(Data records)
_ _ _ _

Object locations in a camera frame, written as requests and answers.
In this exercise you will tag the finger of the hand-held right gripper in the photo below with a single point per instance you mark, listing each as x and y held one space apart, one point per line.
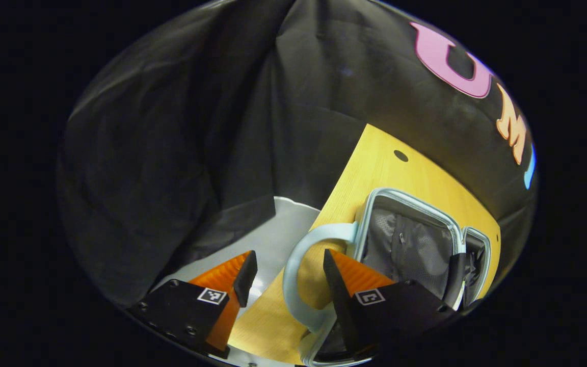
457 278

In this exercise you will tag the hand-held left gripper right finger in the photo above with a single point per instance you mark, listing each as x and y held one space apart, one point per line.
339 300

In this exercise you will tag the light blue small suitcase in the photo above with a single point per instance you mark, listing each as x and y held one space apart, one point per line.
405 239

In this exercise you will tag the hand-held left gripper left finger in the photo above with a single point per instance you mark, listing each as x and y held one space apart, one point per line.
245 278

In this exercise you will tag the black backdrop cloth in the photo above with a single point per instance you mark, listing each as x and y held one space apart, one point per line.
196 127

_ _ _ _

Output the records above exactly as written, but leave out the pictures.

Object locations in a camera frame, written as requests and answers.
In this exercise you will tag the finger of the hand-held right gripper in the photo below with a single point per instance you mark, listing each as x and y held one space apart, one point per line.
457 278

In this exercise you will tag the hand-held left gripper right finger in the photo above with a single point per instance you mark, listing each as x and y held one space apart, one point per line.
339 300

In this exercise you will tag the light blue small suitcase in the photo above with a single point per instance you mark, listing each as x and y held one space apart, one point per line.
405 239

In this exercise you will tag the hand-held left gripper left finger in the photo above with a single point per instance you mark, listing each as x and y held one space apart, one point per line.
245 278

In this exercise you will tag the black backdrop cloth in the photo above with a single point per instance you mark, listing each as x and y held one space apart, one point per line.
196 127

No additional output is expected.